Transit Warehouse 24 Rotterdam – a Jewish Memorial in the Netherlands

Flower for the departed at the memorial site, loods 24, in Rotterdam

“Loods 24” is the former transit warehouse number 24 in the Rotterdam harbour. During the Second World War it was used to house Jews rounded up in the city of Rotterdam and from the surrounding countryside. Barracks to house the Jews were build within the transit warehouse compound. From this place the victims waited for deportation to Germany.


Between 30 July 1942 and 22 April 1943, 6790 Jewish people were deported to extermination camps in Germany and Poland. The Germans in the Netherlands started with systematic extermination of Jews in 1942.

In the summer of that year a few thousand Jewish inhabitants received a letter with a call to report at the transit warehouse. Blocked from vision by a two meters high wall the location was cloaked in secrecy.
The people that reported for this false call were put on transport at night to Camp Westerbork, a transit camp in the Netherlands.From camp Westerbork the Germans send the Jewish people to labour camps and extermination camps in Germany and Poland.

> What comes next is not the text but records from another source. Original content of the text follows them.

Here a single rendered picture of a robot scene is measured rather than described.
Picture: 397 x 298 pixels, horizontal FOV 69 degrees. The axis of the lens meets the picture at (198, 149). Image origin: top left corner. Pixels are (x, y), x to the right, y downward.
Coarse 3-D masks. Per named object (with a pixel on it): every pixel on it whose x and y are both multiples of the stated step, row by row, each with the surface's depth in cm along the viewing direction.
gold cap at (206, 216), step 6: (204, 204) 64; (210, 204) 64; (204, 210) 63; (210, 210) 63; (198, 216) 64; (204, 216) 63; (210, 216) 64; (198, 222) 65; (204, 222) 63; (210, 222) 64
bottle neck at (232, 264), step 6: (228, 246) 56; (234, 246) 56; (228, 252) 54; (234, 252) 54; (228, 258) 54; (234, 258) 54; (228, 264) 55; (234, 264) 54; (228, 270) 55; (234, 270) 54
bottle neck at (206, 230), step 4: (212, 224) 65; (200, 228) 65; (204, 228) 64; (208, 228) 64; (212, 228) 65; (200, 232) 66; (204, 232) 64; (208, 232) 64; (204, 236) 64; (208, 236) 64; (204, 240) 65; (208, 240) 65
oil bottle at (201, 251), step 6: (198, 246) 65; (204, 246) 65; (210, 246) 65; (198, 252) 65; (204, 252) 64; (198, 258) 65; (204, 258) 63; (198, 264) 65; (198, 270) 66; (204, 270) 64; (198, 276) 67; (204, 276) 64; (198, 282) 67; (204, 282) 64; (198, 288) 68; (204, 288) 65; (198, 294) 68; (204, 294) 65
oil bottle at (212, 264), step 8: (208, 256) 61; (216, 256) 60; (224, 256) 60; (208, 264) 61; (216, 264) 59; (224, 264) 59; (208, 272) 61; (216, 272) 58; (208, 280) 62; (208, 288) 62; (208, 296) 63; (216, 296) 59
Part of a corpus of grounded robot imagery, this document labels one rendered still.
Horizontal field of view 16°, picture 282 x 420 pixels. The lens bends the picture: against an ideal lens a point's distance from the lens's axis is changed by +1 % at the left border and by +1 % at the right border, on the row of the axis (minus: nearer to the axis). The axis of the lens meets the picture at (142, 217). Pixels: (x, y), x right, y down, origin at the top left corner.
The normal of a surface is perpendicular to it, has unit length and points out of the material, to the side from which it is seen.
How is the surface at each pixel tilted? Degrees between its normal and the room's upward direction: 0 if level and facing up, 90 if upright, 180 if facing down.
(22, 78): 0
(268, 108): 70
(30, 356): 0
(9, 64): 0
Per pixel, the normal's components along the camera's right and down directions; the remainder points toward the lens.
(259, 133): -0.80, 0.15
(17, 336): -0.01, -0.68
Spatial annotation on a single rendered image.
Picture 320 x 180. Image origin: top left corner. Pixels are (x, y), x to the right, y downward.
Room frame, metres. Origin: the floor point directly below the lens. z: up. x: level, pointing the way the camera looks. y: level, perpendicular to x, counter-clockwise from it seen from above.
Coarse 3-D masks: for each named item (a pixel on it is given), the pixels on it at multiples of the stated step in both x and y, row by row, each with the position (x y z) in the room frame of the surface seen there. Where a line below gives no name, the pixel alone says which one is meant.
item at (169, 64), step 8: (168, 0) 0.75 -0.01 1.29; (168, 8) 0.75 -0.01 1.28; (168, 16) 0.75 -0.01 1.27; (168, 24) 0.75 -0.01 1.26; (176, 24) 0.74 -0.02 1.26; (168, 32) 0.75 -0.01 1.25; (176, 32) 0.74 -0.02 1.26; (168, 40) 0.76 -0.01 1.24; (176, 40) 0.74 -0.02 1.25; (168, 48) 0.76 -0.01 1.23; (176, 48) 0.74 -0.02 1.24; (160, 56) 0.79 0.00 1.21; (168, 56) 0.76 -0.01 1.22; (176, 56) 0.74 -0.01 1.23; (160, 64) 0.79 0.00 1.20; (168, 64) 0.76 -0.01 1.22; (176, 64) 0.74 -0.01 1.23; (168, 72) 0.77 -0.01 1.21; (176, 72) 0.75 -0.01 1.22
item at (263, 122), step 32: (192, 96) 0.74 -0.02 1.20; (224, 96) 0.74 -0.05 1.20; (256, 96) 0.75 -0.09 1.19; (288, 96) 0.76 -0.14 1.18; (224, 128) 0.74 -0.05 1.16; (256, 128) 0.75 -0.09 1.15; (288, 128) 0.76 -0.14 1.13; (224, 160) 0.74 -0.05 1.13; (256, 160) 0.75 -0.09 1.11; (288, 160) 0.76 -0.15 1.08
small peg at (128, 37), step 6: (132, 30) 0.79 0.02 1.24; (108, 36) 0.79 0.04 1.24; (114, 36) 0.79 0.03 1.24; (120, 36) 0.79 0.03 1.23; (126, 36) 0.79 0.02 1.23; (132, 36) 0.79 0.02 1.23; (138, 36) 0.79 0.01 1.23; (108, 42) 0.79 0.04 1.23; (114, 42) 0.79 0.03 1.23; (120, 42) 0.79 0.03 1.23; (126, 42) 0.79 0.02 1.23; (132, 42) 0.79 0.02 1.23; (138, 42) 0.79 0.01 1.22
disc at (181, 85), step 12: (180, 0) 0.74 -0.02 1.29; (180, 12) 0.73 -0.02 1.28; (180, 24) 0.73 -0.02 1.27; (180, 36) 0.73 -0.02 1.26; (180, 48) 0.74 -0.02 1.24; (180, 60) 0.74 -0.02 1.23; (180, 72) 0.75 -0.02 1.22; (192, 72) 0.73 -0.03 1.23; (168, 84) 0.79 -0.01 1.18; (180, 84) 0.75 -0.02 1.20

“Restricted freedom of movement for Jews” courtesy of the Resistance Museum in Rotterdam
Transit Warehouse 24 (lower left circle)
The only original wall left of Transit Warehouse 24

The call for labour was repeated twice, then the Germans changed tactics and started raids to get the Jews. They even used investigative units of Dutch policemen to accomplice the job

On 26 February 1943 the Germans emptied an orphanage filled with Jewish children,they raided a  Jewish hospital and a Jewish mental house for older people and the mentally ill.

History lesson for a school class. They lay flowers at the monument in the shape of the monument to be built
Flowers in the shape of the memorial

The deportations in 1942 and 1943 disrupted and destroyed the Jewish social life. In 1942 the Germans deported 4313 Jewish people from Rotterdam and the Islands south of Rotterdam. In 1943 they deported 2223 Dutch Jewish Citizens. In 1944 the Dutch Police succeeded to imprison another 254 citizens, mostly Jews in hiding. 81% of the Jewish inhabitants from Rotterdam were murdered during World War Two.

Before the outbreak of war Rotterdam housed over 11.000 Jew citizens. A new monument was given to the 686 children, ages from 1 year to 12 years who did not return after the war.

Construction time
The memorial wrapped in plastic, waiting for its official unveiling

According to accurate estimations 6790 Jews from Rotterdam were put on transport to Westerbork. Only a few hundred survived, most victims fell in concentration camps as Sobibor, Auschwitz, Bergen – Belsen and Theresienstadt. Most of these Jews were murdered upon arrival in the gas chambers at the camps, and their remains incinerated.

The monument in April 2013
In the background is the railway bridge. The Dutch marines fought the German paratrooper over this Bridge

Forced Labour

From the moment the Germans invaded the Netherlands they tried to interest Dutch civilians to work for the German war industry. Due to the economic crisis of 1930, many Dutch were unemployed. The German armament industry needed plenty of workers. The Germans pressed the Dutch to work in Germany, if they refused the unemployed lost their unemployment benefits. To earn a few bucks some unemployed made the trip to the German employment agency. They left voluntarily to Germany, their number isn’t very high though.

The names of children who did not survive the war
The monument and the wall

As the war moved on, the German war industry needed employees desperately. The German themselves were send out to war in Russia, tens of thousands soldiers were needed on the Eastern front. Because the war industry had to keep on producing the pressure on labourers from the occupied territories increased. Voluntary sign up to work in Germany was now a thing of the past. Forced labour was now at hand. Dutch companies received commands to send their labourers to Germany.

In Rotterdam, on 10 and 11 November 1944, the Germans raided the city and the neighbouring city of Schiedam for two days in a row. On the early morning of the 10 November the Germans marched through the city,they spread out in the streets near to the bombed city centre, blocking all exits. They picked up men between 17 and 40 years of age. Men had to fear for their lives if they didn’t listen to the commands of the Germans. With this well planned raid they picked up 52000 civilians in Rotterdam, 52000 were send to Germany in Forced labour.